The conditions under which third party states may be invited to participate in individual PESCO projects currently remain under consideration. A Decision had been expected, in principle, by the end of 2018. However, while the European Council in December 2018 welcomed the progress made in implementing PESCO, the Council’s conclusions revealed nothing about the terms of third-party participation, which led many to speculate that differences in opinion remain between the PESCO participating states.
Indeed, a meeting of the Foreign Affairs Council in June 2019 only called for the adoption of arrangements on third party participation “as soon as possible”.
A third tranche of PESCO projects is expected to be approved in 2019, followed by a fourth tranche in 2021.
Views on PESCO
While the creation of PESCO has been widely welcomed, several commentators have reiterated the need for complementarity between NATO and EU efforts, while others have questioned whether the extent of participation in PESCO may eventually lead to it becoming unwieldly and ineffective.
Many commentators have also expressed scepticism over the ability of PESCO to deliver the EU’s objective of strategic autonomy, unless the very largest capability projects, such as satellites or combat aircraft, are included in the initiative. Maintaining the momentum to move PESCO projects forward beyond their initial phases, are also regarded as somewhat of a challenge.
Position of the UK
The UK remains outside of PESCO and as such will have no decision-making rights or any veto over its future strategic direction.
Post-Brexit the Government has stated that it wishes to retain some sort of defence and security relationship with the EU, and specifically in capabilities development. It has long made clear its preference to keep the option of third party participation in PESCO, on a project-by-project basis, on the table.

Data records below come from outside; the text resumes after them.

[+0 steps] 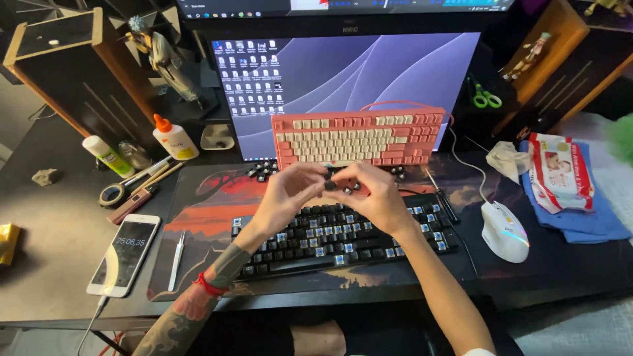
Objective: Removing keycaps from a mechanical keyboard and performing typing tests on the exposed switches.
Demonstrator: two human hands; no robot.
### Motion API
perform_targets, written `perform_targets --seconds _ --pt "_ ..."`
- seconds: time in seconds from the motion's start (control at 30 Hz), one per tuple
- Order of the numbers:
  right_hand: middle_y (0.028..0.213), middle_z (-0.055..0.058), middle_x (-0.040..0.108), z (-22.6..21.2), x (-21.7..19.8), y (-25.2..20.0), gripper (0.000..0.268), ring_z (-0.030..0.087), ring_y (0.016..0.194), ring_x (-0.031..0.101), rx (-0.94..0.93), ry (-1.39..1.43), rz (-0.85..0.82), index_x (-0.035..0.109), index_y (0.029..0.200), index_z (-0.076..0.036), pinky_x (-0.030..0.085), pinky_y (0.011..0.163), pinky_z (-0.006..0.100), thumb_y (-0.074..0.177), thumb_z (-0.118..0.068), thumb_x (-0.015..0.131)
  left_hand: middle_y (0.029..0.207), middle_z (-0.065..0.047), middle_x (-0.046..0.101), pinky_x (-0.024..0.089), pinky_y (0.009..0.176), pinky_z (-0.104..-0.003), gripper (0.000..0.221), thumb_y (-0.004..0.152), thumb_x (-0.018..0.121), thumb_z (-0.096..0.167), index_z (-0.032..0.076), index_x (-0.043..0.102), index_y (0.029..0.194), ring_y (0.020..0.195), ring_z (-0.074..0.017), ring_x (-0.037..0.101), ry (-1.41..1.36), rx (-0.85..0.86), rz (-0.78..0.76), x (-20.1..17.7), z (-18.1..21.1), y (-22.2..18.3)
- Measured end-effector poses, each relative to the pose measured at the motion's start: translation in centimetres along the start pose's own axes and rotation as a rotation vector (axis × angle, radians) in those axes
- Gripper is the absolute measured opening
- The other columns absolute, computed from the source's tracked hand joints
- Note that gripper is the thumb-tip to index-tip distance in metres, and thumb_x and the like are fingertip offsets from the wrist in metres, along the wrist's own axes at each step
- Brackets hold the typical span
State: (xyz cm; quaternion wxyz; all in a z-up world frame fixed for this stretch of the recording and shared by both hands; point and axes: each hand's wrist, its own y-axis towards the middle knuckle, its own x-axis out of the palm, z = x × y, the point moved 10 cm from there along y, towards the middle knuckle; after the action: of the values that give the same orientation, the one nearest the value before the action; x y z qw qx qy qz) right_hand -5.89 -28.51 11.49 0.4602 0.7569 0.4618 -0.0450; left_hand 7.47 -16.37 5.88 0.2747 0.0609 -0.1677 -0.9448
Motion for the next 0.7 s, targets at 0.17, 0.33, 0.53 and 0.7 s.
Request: perform_targets --seconds 0.17,0.33,0.53,0.7 --pt "0.112 0.012 0.09 0.2 0.8 -1.8 0.023 0.031 0.098 0.082 0.063 0.06 -0.159 0.083 0.121 -0.01 0.067 0.09 0.05 0.103 -0.009 0.097 0.113 -0.019 0.092 0.071 0.103 -0.049 0.04 0.107 0.089 0.002 -0.001 0.082 0.146 0.102 -0.027 0.088 0.041 -0.029 -0.032 0.2 -1.6 -1.2" --pt "0.124 0.009 0.093 0.7 1.0 -2.9 0.026 0.033 0.112 0.086 0.124 0.114 -0.288 0.086 0.129 -0.014 0.069 0.101 0.054 0.105 -0.01 0.095 0.114 -0.021 0.091 0.069 0.106 -0.053 0.043 0.11 0.085 0.0 0.001 0.079 0.152 0.107 -0.0324 0.087 0.091 -0.027 -0.119 1.6 -1.9 -1.6" --pt "0.125 0.009 0.095 1.4 0.8 -4.0 0.033 0.034 0.116 0.087 0.18 0.114 -0.305 0.088 0.134 -0.015 0.068 0.105 0.058 0.102 -0.01 0.096 0.12 -0.022 0.089 0.065 0.11 -0.058 0.037 0.117 0.076 0.001 0.003 0.076 0.154 0.114 -0.0358 0.083 0.131 -0.025 -0.213 2.9 -2.0 -2.3" --pt "0.129 0.008 0.092 2.7 0.4 -4.2 0.02 0.031 0.115 0.085 0.196 0.019 -0.318 0.089 0.12 -0.012 0.068 0.106 0.053 0.102 -0.01 0.096 0.104 -0.013 0.088 0.066 0.095 -0.049 0.02 0.116 0.082 0.016 0.007 0.083 0.134 0.099 -0.0335 0.083 0.59 0.107 -0.204 2.2 -0.7 -2.5"
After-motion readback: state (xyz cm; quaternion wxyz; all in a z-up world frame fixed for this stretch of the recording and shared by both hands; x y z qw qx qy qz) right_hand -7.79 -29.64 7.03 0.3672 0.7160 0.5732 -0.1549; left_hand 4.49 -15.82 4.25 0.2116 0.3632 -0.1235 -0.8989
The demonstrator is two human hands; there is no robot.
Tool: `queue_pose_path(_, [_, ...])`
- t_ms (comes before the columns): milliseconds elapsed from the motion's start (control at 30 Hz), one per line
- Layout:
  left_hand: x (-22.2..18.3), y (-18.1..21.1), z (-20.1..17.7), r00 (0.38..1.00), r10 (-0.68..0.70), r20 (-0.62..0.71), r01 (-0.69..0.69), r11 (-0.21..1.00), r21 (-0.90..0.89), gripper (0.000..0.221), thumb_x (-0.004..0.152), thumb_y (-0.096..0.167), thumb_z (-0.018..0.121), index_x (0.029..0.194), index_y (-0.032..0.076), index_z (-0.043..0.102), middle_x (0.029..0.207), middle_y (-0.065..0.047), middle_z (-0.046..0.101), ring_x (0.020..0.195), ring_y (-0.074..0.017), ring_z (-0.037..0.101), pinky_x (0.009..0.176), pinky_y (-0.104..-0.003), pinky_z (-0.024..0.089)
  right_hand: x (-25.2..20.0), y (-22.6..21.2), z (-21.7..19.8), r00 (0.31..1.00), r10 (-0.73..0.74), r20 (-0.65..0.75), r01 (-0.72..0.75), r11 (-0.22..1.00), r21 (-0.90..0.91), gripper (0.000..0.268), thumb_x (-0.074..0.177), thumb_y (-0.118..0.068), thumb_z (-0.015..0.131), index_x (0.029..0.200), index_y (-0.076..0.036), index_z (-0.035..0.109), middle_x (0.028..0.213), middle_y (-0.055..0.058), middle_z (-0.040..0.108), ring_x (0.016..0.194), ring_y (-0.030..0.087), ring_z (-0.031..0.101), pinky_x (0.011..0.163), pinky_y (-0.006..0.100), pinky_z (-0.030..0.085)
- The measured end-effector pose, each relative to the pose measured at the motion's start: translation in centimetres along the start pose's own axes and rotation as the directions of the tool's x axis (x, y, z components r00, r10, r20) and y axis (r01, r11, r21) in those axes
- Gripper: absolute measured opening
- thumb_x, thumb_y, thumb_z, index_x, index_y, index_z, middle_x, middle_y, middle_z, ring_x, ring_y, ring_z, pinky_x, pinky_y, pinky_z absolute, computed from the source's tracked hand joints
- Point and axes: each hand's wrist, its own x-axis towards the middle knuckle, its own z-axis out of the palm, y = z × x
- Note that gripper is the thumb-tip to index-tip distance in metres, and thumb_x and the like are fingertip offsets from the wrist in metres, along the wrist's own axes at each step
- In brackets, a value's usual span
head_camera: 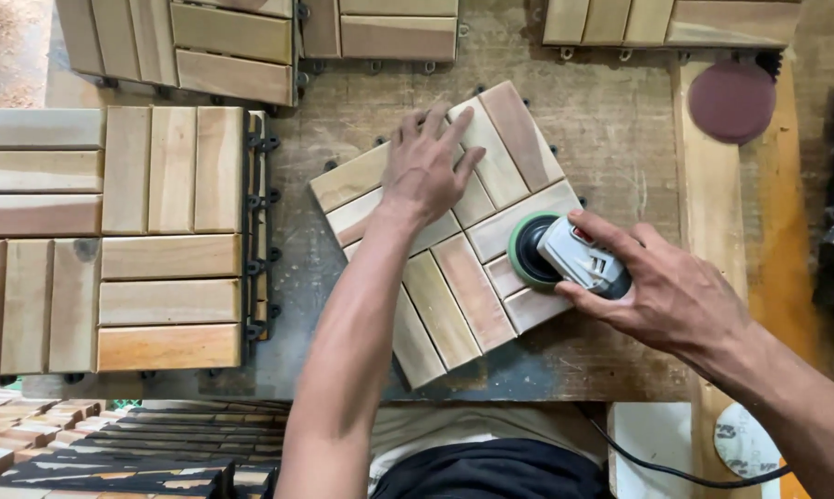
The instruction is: Sanding the surface and edges of interlocking wooden deck tiles using a power sander.
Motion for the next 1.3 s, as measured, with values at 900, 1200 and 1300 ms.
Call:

However, if it wishes to participate, even on a project-by-project basis, the UK will have to find the terms of third party participation acceptable, which may include a broader commitment to sharing EU values and strengthening the EU’s Common Security and Defence Policy (CSDP). Brexiteers have expressed concern that the Government’s approach fails to deliver on the promise of Brexit and that the UK would be permanently tied to EU defence structures and principles, over which it would have no say.
This paper is an update to previous versions published in December 2018 and May 2019.